Their interest in AM simulation is driven less by concern around single costly build failure and more about the time to a successful print. They win contracts because they can deliver reliably under tight timelines. PanX supports that critical need by helping them to move faster with fewer surprises. Mark Kirby puts it plainly: “We see PanX as an organisational advantage. The speed and confidence it gives us can genuinely be the difference between winning a contract and losing it.” That framing is important. For businesses like Tronos, simulation is not just a technical safeguard; it is part of how the business competes.

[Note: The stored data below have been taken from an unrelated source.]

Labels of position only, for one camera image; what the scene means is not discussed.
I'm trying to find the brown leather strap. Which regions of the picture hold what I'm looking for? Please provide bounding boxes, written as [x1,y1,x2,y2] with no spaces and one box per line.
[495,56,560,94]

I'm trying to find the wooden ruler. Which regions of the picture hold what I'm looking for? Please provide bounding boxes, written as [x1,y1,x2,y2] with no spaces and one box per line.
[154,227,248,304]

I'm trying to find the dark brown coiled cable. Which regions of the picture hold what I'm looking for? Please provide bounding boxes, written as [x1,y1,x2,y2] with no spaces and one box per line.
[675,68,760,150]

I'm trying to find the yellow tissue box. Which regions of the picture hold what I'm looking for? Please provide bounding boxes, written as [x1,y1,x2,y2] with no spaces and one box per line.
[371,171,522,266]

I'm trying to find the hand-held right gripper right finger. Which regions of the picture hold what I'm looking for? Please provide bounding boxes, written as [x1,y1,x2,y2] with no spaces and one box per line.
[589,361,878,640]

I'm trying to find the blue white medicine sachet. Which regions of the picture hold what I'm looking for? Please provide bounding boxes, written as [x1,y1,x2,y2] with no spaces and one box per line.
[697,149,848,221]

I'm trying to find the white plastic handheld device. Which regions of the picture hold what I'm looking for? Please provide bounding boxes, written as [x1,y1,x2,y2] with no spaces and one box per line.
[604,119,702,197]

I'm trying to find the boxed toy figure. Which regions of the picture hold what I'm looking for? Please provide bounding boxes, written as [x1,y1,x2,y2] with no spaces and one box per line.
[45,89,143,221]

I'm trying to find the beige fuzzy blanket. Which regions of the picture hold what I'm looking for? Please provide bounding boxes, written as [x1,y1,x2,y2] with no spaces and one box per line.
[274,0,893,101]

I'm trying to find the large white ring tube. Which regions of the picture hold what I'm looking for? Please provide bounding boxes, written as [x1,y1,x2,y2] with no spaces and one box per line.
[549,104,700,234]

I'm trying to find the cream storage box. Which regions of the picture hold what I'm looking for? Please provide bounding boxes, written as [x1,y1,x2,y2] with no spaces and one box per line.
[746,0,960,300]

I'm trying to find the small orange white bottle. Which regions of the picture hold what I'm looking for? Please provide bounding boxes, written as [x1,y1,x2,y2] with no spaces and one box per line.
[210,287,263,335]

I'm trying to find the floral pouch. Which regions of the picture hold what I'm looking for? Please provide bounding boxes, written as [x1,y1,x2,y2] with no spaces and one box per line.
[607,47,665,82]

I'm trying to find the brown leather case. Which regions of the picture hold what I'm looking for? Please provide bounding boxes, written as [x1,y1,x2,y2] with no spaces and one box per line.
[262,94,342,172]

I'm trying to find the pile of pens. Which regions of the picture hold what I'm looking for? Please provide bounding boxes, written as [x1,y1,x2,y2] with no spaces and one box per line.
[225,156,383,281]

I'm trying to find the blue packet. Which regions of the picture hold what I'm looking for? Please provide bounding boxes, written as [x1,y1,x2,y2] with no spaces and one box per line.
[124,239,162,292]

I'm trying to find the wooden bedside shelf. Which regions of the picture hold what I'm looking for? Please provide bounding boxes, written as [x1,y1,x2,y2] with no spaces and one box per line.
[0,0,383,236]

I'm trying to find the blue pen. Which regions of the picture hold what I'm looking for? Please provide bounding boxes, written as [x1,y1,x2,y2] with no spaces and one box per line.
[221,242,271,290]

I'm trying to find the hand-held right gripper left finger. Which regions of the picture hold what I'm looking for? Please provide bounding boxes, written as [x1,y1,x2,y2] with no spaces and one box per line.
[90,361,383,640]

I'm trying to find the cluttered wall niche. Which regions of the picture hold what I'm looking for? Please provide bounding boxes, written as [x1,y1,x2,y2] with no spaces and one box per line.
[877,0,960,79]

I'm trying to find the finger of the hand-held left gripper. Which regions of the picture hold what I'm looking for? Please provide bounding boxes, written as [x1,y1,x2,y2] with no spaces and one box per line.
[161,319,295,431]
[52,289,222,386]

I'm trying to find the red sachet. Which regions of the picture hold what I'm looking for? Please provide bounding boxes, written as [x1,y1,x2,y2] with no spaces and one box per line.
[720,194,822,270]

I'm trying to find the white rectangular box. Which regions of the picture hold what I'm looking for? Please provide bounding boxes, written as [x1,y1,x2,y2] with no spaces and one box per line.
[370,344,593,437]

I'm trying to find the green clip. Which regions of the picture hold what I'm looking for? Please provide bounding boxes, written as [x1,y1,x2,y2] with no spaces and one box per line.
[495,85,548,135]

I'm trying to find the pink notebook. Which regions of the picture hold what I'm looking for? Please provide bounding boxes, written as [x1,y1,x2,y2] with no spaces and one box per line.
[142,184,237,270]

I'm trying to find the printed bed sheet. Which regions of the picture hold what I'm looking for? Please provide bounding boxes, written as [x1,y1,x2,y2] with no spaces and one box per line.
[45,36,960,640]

An example use-case print from Tronos can be seen below. This pitot-tube is printed with added scaffolding on the outer-edges, to increase the chance of meeting the required dimensional tolerance on the print. Ideally, the part could be printed within tolerance, without adding the scaffolding, which requires additional material and post-processing effort to build and remove. It is an ideal application for distortion compensation using PanX.

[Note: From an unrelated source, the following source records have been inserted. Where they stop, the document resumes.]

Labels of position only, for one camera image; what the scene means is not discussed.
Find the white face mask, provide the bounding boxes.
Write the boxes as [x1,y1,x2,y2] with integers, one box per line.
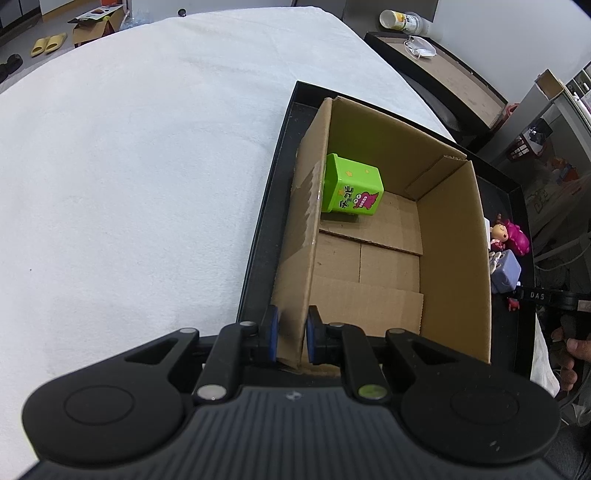
[403,35,438,60]

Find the black-framed brown side table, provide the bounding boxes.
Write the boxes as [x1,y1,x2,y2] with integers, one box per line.
[364,31,509,149]

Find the cardboard box with open flaps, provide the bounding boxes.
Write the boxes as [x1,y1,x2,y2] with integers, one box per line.
[68,4,126,48]

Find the purple cube toy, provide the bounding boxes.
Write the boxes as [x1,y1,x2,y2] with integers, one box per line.
[488,249,523,296]

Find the tall narrow cardboard box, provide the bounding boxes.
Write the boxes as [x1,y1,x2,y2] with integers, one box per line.
[521,69,565,132]

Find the magenta hooded toy figure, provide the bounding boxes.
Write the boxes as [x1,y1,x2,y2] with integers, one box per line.
[507,220,531,256]

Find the white cable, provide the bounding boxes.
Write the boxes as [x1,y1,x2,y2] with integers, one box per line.
[534,233,585,271]

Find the black plastic bag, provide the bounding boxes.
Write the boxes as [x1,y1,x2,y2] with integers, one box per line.
[530,119,553,145]

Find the white and yellow bottle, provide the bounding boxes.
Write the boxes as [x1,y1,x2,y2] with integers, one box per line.
[379,8,433,36]

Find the person's right hand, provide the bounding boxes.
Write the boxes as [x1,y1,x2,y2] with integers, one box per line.
[551,326,591,395]

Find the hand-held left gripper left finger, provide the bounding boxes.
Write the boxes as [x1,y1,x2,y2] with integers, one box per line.
[124,305,280,401]

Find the black shallow tray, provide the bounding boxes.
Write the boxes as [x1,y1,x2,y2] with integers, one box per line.
[235,80,539,394]

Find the dark pants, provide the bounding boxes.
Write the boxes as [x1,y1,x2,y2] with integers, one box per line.
[551,401,591,480]

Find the green cartoon toy box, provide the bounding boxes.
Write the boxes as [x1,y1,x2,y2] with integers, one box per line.
[321,153,385,217]

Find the black round seat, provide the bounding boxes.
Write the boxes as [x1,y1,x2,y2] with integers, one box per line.
[401,69,462,134]

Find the red basket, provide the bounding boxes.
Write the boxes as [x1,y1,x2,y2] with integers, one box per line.
[509,133,533,161]

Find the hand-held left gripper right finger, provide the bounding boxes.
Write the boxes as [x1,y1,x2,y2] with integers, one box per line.
[306,305,467,401]

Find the black shoes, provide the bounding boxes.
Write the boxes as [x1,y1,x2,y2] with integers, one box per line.
[0,54,24,83]

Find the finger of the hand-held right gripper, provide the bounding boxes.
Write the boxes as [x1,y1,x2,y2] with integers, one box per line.
[516,287,563,311]

The finite element mesh used for the PanX simulation has 444,000 nodes, which would be a relatively large model by the standards of the old AM simulation tools. However, PanX completes the analysis on a laptop computer in just 7 minutes using 3GB of memory.
Tronos printed 3 versions of the pitot-tube: Case 1: the nominal geometry, Case 2: the nominal geometry with added scaffolding, and Case 3: the PanX compensated geometry. The image below shows that PanX compensation is able to eliminate most distortion, and will allow subsequent prints to abandon the scaffolding.
The real value of PanX is not simply that it can scale to the largest parts on the market; it is that it can accurately predict and optimize build outcomes on modest hardware quickly enough to influence everyday decisions on real production schedules. In Mark Kirby’s words, PanX is practical enough to become “part of the day-to-day workflow,” rather than something teams use only occasionally.
Part of that practicality is thanks to the fact that PanX integrates directly into existing production workflows and is designed to be used by design and manufacturing engineers, rather than by dedicated analysts with finite element expertise. That accessibility is essential in fast-moving production environments, where insights are most useful when the people closest to the part can act on them directly. Strong customer support reinforces that usability. PanX users are backed by application engineers with deep academic and industrial experience, helping teams adopt the software quickly and apply it effectively to real-world manufacturing challenges. As Mark Kirby notes, PanX “acts as a safety net, helping less-experienced people avoid the mistakes we’ve all made, without dumbing anything down for experienced users.”
Seen in that light, PanX is not just a tool for large-format components. It is a practical production advantage for manufacturers working at any scale. Whether the goal is to qualify a highly complex flagship part or to improve throughput and quoting confidence on everyday jobs, the same principle applies: replacing experimental work with virtual work saves time and money.